» **SUPPLIED DATA**:
Content starts

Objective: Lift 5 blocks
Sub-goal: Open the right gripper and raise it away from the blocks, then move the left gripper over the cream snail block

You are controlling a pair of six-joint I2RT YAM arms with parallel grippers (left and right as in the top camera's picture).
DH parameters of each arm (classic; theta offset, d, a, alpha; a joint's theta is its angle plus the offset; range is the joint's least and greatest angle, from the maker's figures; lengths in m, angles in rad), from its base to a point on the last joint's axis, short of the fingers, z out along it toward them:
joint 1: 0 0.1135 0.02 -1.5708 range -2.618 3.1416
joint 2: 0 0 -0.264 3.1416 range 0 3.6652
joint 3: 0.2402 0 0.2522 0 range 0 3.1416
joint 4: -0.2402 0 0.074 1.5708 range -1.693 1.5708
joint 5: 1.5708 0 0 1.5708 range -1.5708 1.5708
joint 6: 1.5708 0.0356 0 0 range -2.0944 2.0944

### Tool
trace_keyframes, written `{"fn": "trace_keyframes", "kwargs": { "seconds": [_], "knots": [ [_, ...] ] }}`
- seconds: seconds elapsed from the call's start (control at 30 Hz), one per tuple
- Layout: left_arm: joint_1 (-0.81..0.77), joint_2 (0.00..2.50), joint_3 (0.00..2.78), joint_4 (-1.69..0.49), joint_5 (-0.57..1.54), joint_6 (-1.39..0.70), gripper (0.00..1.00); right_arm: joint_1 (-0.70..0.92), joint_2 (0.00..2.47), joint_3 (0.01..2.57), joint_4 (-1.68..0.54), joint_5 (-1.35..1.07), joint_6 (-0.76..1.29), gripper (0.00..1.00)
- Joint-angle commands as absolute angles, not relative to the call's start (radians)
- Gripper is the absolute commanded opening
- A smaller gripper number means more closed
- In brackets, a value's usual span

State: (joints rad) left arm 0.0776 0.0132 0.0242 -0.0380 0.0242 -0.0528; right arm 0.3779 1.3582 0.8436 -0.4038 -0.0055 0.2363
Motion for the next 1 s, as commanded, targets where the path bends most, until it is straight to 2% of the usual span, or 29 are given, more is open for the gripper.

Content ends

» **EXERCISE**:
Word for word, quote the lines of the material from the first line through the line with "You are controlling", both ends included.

» **FINISHED TASK**:
Objective: Lift 5 blocks
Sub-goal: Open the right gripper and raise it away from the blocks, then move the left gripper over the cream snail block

You are controlling a pair of six-joint I2RT YAM arms with parallel grippers (left and right as in the top camera's picture).

The answer requires nothing further.